Friday, June 6, 2025

Stacks

 Imagine you’ve just unloaded the dishwasher, and you’ve created a stack of plates. What can you do? You can see what the top plate is, you can add plates to the top, you can count how many plates there are, and you can remove the top plate to get access to plates underneath it.


Java has a data structure that behaves exactly like the stack of plates—the Stack. A stack has several operations like we’ve already seen with other data structures: you can add and you can remove, but, just like we saw with queues, how you do that (where you have access) has special meaning.

As I alluded to last time, looking at queues, some data structures preserve special ordering: the FIFO queue of people at the checkout counter, or the LIFO stack of plates in the cupboard. You can’t see the bottom plate, nor can you add, remove, or check out some random plate in the middle—everything you do must be done to the top visible plate. It's for this reason that a stack is LIFO-- the last thing to be added is the first to come off.

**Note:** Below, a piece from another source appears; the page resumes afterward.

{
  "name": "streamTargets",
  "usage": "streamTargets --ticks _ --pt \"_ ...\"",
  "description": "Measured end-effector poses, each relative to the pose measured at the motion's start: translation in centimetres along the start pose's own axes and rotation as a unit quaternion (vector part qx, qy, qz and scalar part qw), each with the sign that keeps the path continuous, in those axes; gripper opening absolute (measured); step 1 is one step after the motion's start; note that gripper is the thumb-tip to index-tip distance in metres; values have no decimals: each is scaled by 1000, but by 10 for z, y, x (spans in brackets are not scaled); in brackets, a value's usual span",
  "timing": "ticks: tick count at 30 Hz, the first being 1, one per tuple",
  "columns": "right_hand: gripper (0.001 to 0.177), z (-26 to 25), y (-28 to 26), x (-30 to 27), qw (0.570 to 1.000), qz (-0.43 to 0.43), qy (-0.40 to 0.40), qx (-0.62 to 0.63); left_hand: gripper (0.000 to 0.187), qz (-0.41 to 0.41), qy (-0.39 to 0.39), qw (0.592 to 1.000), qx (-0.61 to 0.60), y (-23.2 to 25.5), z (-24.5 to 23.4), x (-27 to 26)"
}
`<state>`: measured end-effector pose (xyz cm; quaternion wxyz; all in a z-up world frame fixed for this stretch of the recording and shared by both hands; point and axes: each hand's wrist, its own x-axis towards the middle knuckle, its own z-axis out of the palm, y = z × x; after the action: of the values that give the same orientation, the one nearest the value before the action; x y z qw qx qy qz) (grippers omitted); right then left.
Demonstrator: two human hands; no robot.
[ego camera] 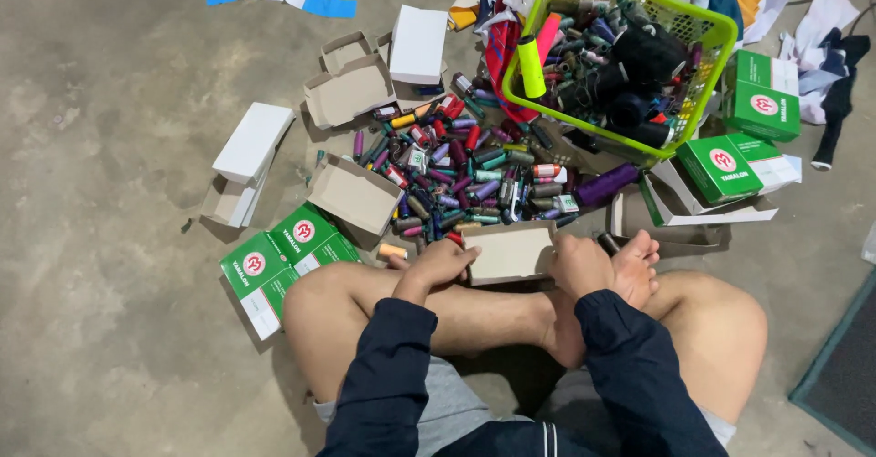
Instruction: The person sits on the floor and organizes colorful thread spools into small cardboard boxes. They pick up spools from a large pile and a green basket, place them into the boxes, and occasionally close the boxes. The person also handles a green box labeled 'YAMALON' and a purple thread spool.
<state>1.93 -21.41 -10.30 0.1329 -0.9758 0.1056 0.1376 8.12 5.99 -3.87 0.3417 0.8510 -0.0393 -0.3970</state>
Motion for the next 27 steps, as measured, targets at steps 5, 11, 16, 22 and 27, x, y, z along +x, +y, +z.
streamTargets --ticks 5,11,16,22,27 --pt "38 -31 -9 -10 974 34 155 161 68 -1 69 990 -119 -20 3 23" --pt "39 -98 -50 -57 911 58 267 307 40 107 39 993 42 -30 34 52" --pt "35 -111 -44 -57 931 85 158 319 49 212 -79 948 222 -40 78 109" --pt "31 -23 10 12 983 26 -33 177 40 179 19 982 54 -42 30 106" --pt "28 -22 -8 7 997 15 -77 28 33 105 77 952 -277 -38 5 96"
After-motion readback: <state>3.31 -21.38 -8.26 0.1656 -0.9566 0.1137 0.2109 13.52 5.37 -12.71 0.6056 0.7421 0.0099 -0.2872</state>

A queue, recall, lets you access only the oldest thing. A stack, by contrast, allows you to access only the newest thing. Think about it - again, with the stack of plates. (Go get a literal stack of plates or maybe books, and put numbers on sticky notes on each plate or book; I promise it’ll help.) When you add to a stack, you can only do so to the top. When you take away from a stack, you can only do so from the top. When you look at a value in a stack, you can only see the top element’s value, not the values of anything under it. 

Stacks call the “add” operation “push,” and the “remove” operation “pop.”  There are certainly problems in which asking if there is anything left in the stack (Think about why? perhaps… because a loop has been running?), so you can do so by calling isEmpty(), which, naturally, returns a Boolean: true if it’s empty, and false otherwise. (This can make working with this call quite annoying, since the resulting Boolean answers “is there nothing?” when the more natural question is probably “is there anything here?”, which is exactly the opposite)

import java.util.Stack;

 

public class StackExample {

    public static void main(String[] args) {

        // Create a stack

        Stack<Integer> stack = new Stack<>();

 

        // Push elements onto the stack

        stack.push(1);

        stack.push(2);

        stack.push(3);

 

        System.out.println("Stack: " + stack);

 

        // Peek at the top element (without removing)

        System.out.println("Top element (peek): " + stack.peek());

 

        // Pop the top element (remove and return)

        int poppedItem = stack.pop();

        System.out.println("Popped element: " + poppedItem);

 

        System.out.println("Stack after pop: " + stack);

    }

}

By now, I’m sure you’ve been working with imports for a while, so seeing that you have to pick it up from java.util should be nothing new. Get in the habit, at least in the beginning of typing out that import yourself, if only so you commit to memory that Stack lives in util. Once you’ve really got stacks down, you can save a second or two by not typing it yourself, writing the rest of your code, and letting the IDE realize for you that you need to put in the import (which the IDE will either do automatically, or which you’ll approve by the click of a button).